What about it?  It still clobbers %eax, %ecx and %edx.

>> --- a/xen/arch/x86/include/asm/msr.h
>> +++ b/xen/arch/x86/include/asm/msr.h
>> @@ -287,7 +287,15 @@ extern struct msr_policy     raw_msr_policy,
>>  /* Container object for per-vCPU MSRs */
>>  struct vcpu_msrs
>>  {
>> -    /* 0x00000048 - MSR_SPEC_CTRL */
>> +    /*
>> +     * 0x00000048 - MSR_SPEC_CTRL
>> +     *
>> +     * For PV guests, this holds the guest kernel value.  It is accessed on
>> +     * every entry/exit path.
>> +     *
>> +     * For VT-x guests, the guest value is held in the MSR guest load/save
>> +     * list.
>> +     */
>>      struct {
>>          uint32_t raw;
>>      } spec_ctrl;
> To stand a chance of noticing bad use of this field for VT-x guests, would
> it make sense to store some sentinel value into this field for all involved
> vCPU-s?

The usage is going to get more complicated before we're done.  I'd like
to wait until the churn reduces before applying invariants like that.

~Andrew
Jan Beulich Jan. 20, 2022, 8:14 a.m.

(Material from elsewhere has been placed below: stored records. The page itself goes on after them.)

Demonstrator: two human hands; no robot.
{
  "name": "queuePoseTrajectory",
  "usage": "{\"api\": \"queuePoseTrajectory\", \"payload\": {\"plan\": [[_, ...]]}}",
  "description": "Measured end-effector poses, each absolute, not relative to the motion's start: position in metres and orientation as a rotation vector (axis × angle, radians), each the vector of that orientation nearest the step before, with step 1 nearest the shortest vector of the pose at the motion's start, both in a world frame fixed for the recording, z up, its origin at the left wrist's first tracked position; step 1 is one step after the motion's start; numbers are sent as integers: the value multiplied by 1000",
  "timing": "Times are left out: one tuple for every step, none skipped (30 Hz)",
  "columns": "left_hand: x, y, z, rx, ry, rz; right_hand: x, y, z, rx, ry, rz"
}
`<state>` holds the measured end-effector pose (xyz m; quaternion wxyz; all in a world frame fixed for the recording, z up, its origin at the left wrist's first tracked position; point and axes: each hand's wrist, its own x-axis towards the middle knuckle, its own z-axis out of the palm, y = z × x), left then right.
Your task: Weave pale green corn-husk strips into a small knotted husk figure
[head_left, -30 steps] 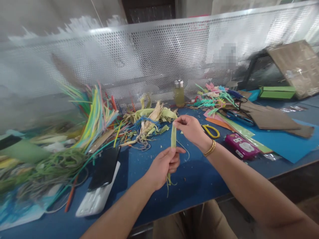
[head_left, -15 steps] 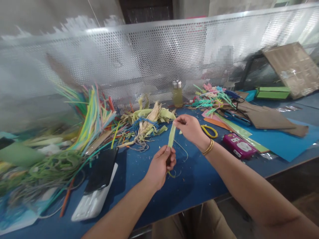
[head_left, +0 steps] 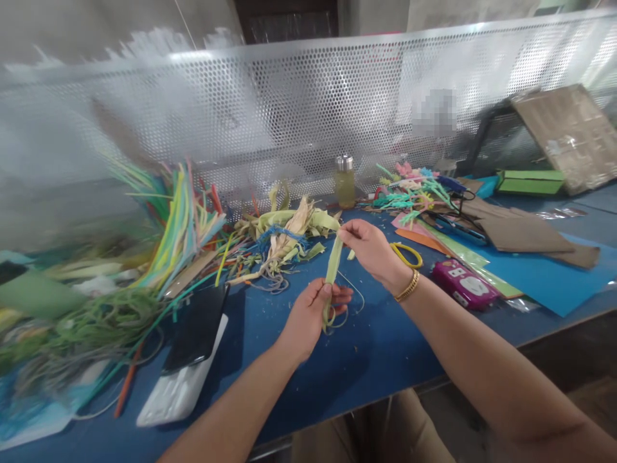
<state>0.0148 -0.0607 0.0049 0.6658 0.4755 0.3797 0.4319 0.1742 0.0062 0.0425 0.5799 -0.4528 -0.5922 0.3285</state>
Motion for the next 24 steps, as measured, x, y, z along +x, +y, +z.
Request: {"api": "queuePoseTrajectory", "payload": {"plan": [[15,-62,6,1012,840,968,174,7,41,-1080,-1409,710],[16,-62,8,959,827,956,174,7,40,-1099,-1427,667],[16,-63,9,921,818,939,174,8,39,-1117,-1436,640],[15,-63,9,900,813,923,174,8,39,-1131,-1439,628],[15,-63,10,894,808,913,175,8,39,-1143,-1437,621],[14,-63,10,899,805,905,175,8,40,-1152,-1432,614],[14,-63,10,916,806,896,176,8,40,-1161,-1422,607],[14,-63,10,938,811,885,176,9,41,-1169,-1406,605],[14,-64,10,959,814,874,177,9,42,-1177,-1385,610],[14,-65,10,975,816,860,177,9,43,-1186,-1362,622],[14,-66,9,983,817,848,178,10,44,-1196,-1337,637],[15,-67,9,984,820,842,178,10,44,-1202,-1317,653],[15,-67,10,982,826,845,179,11,44,-1206,-1300,668],[15,-68,10,979,835,852,179,12,44,-1210,-1289,677],[16,-69,10,977,846,862,180,12,44,-1213,-1279,682],[16,-69,11,977,857,871,180,13,44,-1216,-1269,688],[16,-68,11,979,867,880,180,14,44,-1217,-1258,699],[15,-68,11,985,873,887,180,14,43,-1213,-1244,714],[15,-67,11,997,875,895,180,15,43,-1206,-1227,733],[14,-66,10,1014,873,906,180,16,43,-1193,-1208,757],[14,-65,10,1034,872,918,180,16,43,-1175,-1187,789],[14,-64,10,1052,872,930,180,17,43,-1153,-1166,825],[13,-63,9,1064,875,942,180,17,43,-1130,-1146,861],[13,-62,9,1065,879,952,180,18,43,-1110,-1128,891]]}}
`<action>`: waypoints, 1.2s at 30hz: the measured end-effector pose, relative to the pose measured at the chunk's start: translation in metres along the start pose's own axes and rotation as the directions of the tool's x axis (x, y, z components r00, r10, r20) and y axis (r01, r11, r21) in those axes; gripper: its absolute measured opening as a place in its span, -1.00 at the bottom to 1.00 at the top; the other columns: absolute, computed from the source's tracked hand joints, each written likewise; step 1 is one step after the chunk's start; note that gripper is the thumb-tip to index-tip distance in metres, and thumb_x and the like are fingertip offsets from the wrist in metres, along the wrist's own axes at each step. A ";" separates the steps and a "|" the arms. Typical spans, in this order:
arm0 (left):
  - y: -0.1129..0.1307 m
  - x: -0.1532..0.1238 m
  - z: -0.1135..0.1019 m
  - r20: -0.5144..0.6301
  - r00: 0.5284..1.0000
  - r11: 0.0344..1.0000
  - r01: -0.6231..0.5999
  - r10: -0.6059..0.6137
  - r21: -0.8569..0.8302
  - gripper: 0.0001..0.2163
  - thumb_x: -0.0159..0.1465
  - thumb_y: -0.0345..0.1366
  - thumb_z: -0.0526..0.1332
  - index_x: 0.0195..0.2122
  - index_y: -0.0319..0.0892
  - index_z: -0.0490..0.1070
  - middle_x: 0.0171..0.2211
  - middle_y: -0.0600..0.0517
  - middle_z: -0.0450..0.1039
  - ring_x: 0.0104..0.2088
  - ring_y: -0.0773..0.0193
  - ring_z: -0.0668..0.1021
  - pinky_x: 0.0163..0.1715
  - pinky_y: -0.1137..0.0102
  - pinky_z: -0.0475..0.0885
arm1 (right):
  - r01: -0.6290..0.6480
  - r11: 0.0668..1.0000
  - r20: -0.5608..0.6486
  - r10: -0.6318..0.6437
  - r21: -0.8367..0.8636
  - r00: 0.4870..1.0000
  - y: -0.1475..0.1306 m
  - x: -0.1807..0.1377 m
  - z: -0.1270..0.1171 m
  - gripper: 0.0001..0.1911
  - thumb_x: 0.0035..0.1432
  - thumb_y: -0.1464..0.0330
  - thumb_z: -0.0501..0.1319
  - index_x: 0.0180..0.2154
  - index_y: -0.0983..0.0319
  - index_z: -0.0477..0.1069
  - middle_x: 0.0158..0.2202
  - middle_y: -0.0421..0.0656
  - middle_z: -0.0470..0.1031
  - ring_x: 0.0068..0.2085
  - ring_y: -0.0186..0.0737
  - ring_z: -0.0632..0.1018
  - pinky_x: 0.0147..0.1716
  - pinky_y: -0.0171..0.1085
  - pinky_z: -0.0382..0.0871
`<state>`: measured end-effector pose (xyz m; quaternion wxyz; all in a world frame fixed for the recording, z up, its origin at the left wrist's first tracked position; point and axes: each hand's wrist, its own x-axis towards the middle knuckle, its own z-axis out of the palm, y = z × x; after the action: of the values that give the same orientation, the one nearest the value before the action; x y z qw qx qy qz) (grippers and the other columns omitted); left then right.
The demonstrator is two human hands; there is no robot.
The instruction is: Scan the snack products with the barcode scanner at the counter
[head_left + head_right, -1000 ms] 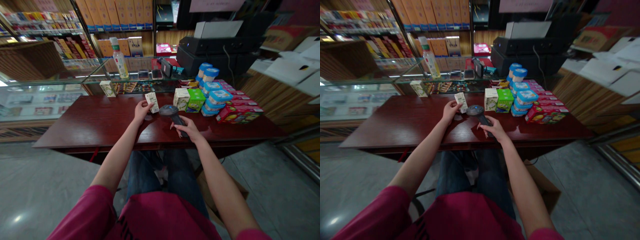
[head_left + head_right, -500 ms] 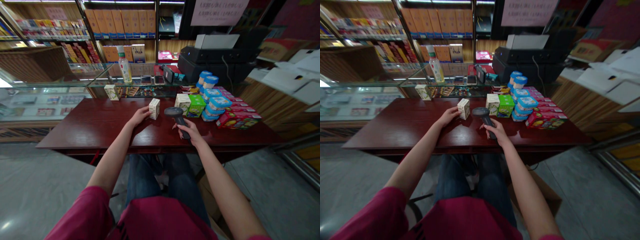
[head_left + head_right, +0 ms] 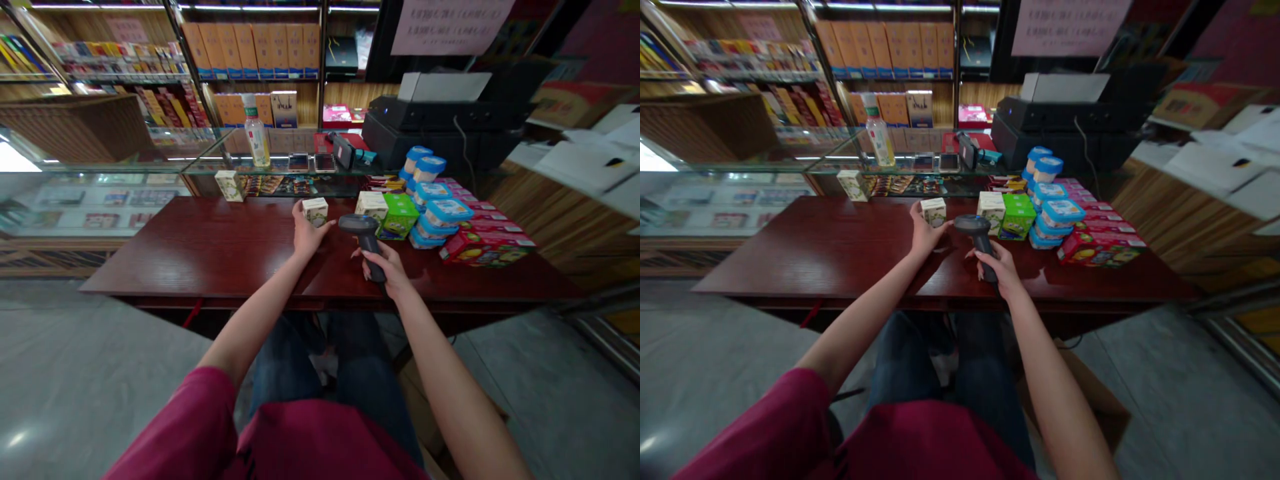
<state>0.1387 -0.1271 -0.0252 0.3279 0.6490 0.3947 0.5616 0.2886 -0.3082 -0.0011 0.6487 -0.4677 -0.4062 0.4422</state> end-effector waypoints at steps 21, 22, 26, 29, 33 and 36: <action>-0.088 0.123 -0.196 -0.439 0.893 0.929 0.242 -0.100 0.280 -0.36 0.13 -0.42 0.47 0.21 -0.22 0.26 0.18 -0.26 0.49 0.20 -0.03 0.57 0.24 0.16 0.42 | -0.109 0.990 0.185 0.091 0.089 0.978 0.035 0.105 0.109 -0.60 -0.03 0.17 0.53 -0.23 0.21 0.49 -0.24 -0.14 0.65 -0.57 -0.39 0.47 -0.59 -0.31 0.42; -0.090 0.129 -0.199 -0.445 0.888 0.920 0.263 -0.113 0.290 -0.37 0.14 -0.41 0.47 0.21 -0.22 0.27 0.17 -0.26 0.50 0.20 -0.04 0.57 0.24 0.15 0.43 | -0.114 0.989 0.190 0.095 0.091 0.977 0.038 0.106 0.108 -0.60 -0.02 0.17 0.52 -0.21 0.21 0.50 -0.23 -0.13 0.65 -0.57 -0.39 0.46 -0.59 -0.30 0.42; -0.100 0.147 -0.199 -0.452 0.885 0.905 0.281 -0.116 0.319 -0.38 0.16 -0.39 0.46 0.22 -0.19 0.28 0.18 -0.25 0.52 0.22 -0.07 0.57 0.25 0.15 0.44 | -0.148 0.980 0.193 0.121 0.132 0.974 0.042 0.106 0.103 -0.62 0.02 0.20 0.51 -0.18 0.21 0.51 -0.22 -0.14 0.65 -0.57 -0.41 0.44 -0.61 -0.33 0.38; -0.108 0.154 -0.195 -0.449 0.886 0.903 0.281 -0.114 0.326 -0.37 0.17 -0.34 0.48 0.23 -0.14 0.28 0.19 -0.21 0.52 0.21 -0.07 0.58 0.24 0.14 0.45 | -0.165 0.977 0.210 0.134 0.138 0.968 0.040 0.106 0.102 -0.64 0.04 0.22 0.51 -0.18 0.21 0.50 -0.23 -0.15 0.65 -0.57 -0.41 0.44 -0.61 -0.33 0.38; -0.112 0.158 -0.194 -0.431 0.894 0.911 0.274 -0.122 0.309 -0.34 0.17 -0.36 0.48 0.26 -0.16 0.26 0.22 -0.22 0.50 0.22 -0.06 0.57 0.28 0.12 0.44 | -0.131 0.984 0.215 0.104 0.117 0.971 0.042 0.107 0.104 -0.66 0.08 0.22 0.49 -0.17 0.20 0.49 -0.19 -0.14 0.65 -0.56 -0.41 0.44 -0.60 -0.33 0.39; -0.104 0.152 -0.197 -0.435 0.898 0.917 0.229 -0.070 0.325 -0.18 0.07 -0.40 0.53 0.33 -0.26 0.19 0.35 -0.34 0.33 0.38 -0.08 0.41 0.42 0.13 0.27 | -0.032 0.995 0.145 0.017 0.097 0.989 0.042 0.101 0.104 -0.60 0.01 0.20 0.51 -0.17 0.18 0.45 -0.20 -0.18 0.63 -0.56 -0.42 0.43 -0.58 -0.32 0.40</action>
<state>-0.0622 0.0526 -0.0141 0.1519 0.5320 0.6028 0.5748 0.2113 -0.1788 -0.0060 0.6347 -0.4068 -0.4235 0.5023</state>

UTC | #3
On 19.01.2022 18:00, Andrew Cooper wrote:
> On 19/01/2022 13:42, Jan Beulich wrote:
>> On 17.01.2022 19:34, Andrew Cooper wrote:
>>> --- a/xen/arch/x86/hvm/vmx/entry.S
>>> +++ b/xen/arch/x86/hvm/vmx/entry.S
>>> @@ -35,7 +35,14 @@ ENTRY(vmx_asm_vmexit_handler)
>>>  
>>>          /* SPEC_CTRL_ENTRY_FROM_VMX    Req: b=curr %rsp=regs/cpuinfo, Clob: acd */
>>>          ALTERNATIVE "", DO_OVERWRITE_RSB, X86_FEATURE_SC_RSB_HVM
>>> -        ALTERNATIVE "", DO_SPEC_CTRL_ENTRY_FROM_HVM, X86_FEATURE_SC_MSR_HVM
>>> +
>>> +        .macro restore_spec_ctrl
>>> +            mov    $MSR_SPEC_CTRL, %ecx
>>> +            movzbl CPUINFO_xen_spec_ctrl(%rsp), %eax
>>> +            xor    %edx, %edx
>>> +            wrmsr
>>> +        .endm
>>> +        ALTERNATIVE "", restore_spec_ctrl, X86_FEATURE_SC_MSR_HVM
>>>          /* WARNING! `ret`, `call *`, `jmp *` not safe before this point. */
>>>  
>>>          /* Hardware clears MSR_DEBUGCTL on VMExit.  Reinstate it if debugging Xen. */
>>> @@ -82,8 +89,7 @@ UNLIKELY_END(realmode)
>>>          mov VCPUMSR_spec_ctrl_raw(%rax), %eax
>>>  
>>>          /* WARNING! `ret`, `call *`, `jmp *` not safe beyond this point. */
>>> -        /* SPEC_CTRL_EXIT_TO_VMX   Req: a=spec_ctrl %rsp=regs/cpuinfo, Clob: cd */
>>> -        ALTERNATIVE "", DO_SPEC_CTRL_EXIT_TO_GUEST, X86_FEATURE_SC_MSR_HVM
>>> +        /* SPEC_CTRL_EXIT_TO_VMX   Req: %rsp=regs/cpuinfo              Clob:    */
>>>          ALTERNATIVE "", __stringify(verw CPUINFO_verw_sel(%rsp)), X86_FEATURE_SC_VERW_HVM
>> I notice you did update this clobber remark, but what about the one further
>> up in context?
> 
> What about it?  It still clobbers %eax, %ecx and %edx.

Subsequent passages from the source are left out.